The present study has some limitations. First, the chronic pain group was created based on self-reports of the participants rather than on diagnostic procedures. A second limitation is that the causal relationships between chronic pain and GQOL could not be examined because of the cross-sectional study design. Longitudinal studies are needed to evaluate the causal patterns and to develop theories about potential confounders or moderators of the relationship between chronic pain and GQOL. Characteristics of the individual (e.g., personality, motivation) and of the environment (e.g., social support, economic factors) also influence these associations. Because these factors were not assessed in this study, additional research that includes both personality and environmental factors is needed to understand more completely the complex relationships between chronic pain and GQOL. Third, we emphasize that the PTSS-10 was included as a tool to measure stress-related symptomology, a focal point of our study, and not as a tool for measuring the prevalence of PTSD or for identifying comorbidity of chronic pain and PTSD. Finally, differences in sociodemographic characteristics between the responders and nonresponders in this study may have influenced the relationships between the study variables, thus limiting the generalizability of the findings. The lower response rates in certain subgroups (young, men, unmarried people, and those with low educational level) are typical of broad population surveys like ours. This kind of nonrandom sample attrition probably distorts the point estimates (means, prevalence rates) for some of our main parameters (pain levels, stress). However, it seems likely that the relative size of the statistical associations, and the direct and indirect effects (our key issues) were robust to such typical lack of representativeness.

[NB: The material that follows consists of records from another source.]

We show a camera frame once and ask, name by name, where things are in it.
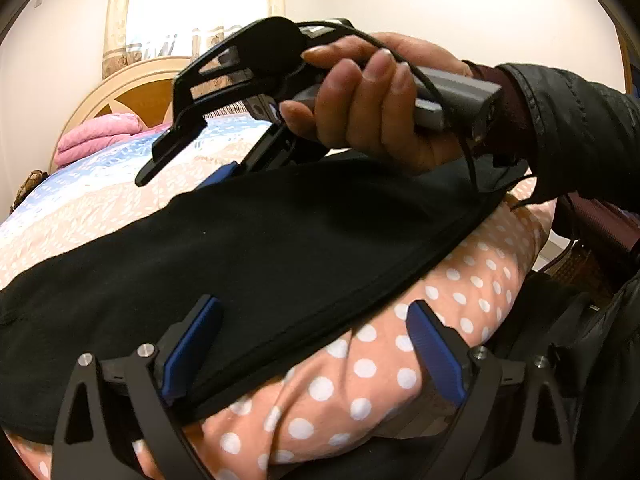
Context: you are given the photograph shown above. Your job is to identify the beige patterned curtain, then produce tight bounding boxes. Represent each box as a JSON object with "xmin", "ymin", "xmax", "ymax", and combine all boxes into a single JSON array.
[{"xmin": 102, "ymin": 0, "xmax": 288, "ymax": 81}]

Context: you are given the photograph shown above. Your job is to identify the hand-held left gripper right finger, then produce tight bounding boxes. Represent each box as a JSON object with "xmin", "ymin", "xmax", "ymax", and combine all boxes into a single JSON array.
[{"xmin": 405, "ymin": 300, "xmax": 576, "ymax": 480}]

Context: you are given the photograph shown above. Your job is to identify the cream wooden headboard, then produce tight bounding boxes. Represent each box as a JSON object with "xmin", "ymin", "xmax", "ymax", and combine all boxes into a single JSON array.
[{"xmin": 49, "ymin": 56, "xmax": 251, "ymax": 171}]

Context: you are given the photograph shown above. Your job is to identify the pink folded blanket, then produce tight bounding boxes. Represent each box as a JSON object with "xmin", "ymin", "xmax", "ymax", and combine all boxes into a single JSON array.
[{"xmin": 54, "ymin": 112, "xmax": 161, "ymax": 167}]

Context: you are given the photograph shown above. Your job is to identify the peach polka dot bedspread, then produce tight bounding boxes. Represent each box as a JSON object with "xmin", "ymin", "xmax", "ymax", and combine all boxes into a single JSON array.
[{"xmin": 0, "ymin": 112, "xmax": 558, "ymax": 480}]

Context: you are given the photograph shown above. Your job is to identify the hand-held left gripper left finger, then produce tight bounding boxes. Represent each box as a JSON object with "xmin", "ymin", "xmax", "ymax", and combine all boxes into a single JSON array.
[{"xmin": 50, "ymin": 294, "xmax": 223, "ymax": 480}]

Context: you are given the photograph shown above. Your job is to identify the brown fuzzy object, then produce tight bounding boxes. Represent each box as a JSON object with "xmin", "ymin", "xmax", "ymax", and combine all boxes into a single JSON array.
[{"xmin": 10, "ymin": 169, "xmax": 48, "ymax": 211}]

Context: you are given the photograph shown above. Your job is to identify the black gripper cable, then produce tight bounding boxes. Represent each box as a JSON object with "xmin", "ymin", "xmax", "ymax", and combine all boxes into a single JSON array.
[{"xmin": 345, "ymin": 25, "xmax": 536, "ymax": 211}]

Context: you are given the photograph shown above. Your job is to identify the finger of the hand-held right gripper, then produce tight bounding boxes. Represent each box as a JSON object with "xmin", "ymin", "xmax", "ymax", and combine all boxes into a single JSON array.
[
  {"xmin": 192, "ymin": 125, "xmax": 301, "ymax": 191},
  {"xmin": 135, "ymin": 22, "xmax": 261, "ymax": 187}
]

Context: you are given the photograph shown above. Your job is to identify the person's right hand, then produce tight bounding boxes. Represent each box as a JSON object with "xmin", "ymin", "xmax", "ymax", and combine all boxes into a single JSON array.
[{"xmin": 280, "ymin": 32, "xmax": 481, "ymax": 176}]

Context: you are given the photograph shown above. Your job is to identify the person's right forearm black sleeve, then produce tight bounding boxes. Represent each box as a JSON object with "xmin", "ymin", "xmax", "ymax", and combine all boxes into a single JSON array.
[{"xmin": 462, "ymin": 60, "xmax": 640, "ymax": 203}]

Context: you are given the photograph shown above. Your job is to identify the black pants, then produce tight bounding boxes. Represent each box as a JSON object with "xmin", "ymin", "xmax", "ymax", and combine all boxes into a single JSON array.
[{"xmin": 0, "ymin": 152, "xmax": 511, "ymax": 446}]

Significant numbers of patients continue to experience chronic pain despite pharmacological interventions. People cope differently with stress, and this coping ability may contribute to QOL. Ample evidence suggests that the acceptance of pain is related to better well-being among patients with chronic nonmalignant pain. Acceptance of pain may be seen as a coping strategy and, consequently, one that reduces psychological distress, which in turn may impact on health perceptions and life satisfaction through mechanisms such as a response shift [27, 6063].

Conclusion

Chronic pain may be less related to GQOL than the perception of health and stress. Although our cross-sectional study cannot confirm causality, our findings support the hypotheses of a complex relationship between chronic pain and GQOL. Additional research is needed to characterize more fully this relationship across the trajectory of the chronic pain experience. Future studies should use prospective designs, include a larger set of predictor variables, and employ more sophisticated statistical methods.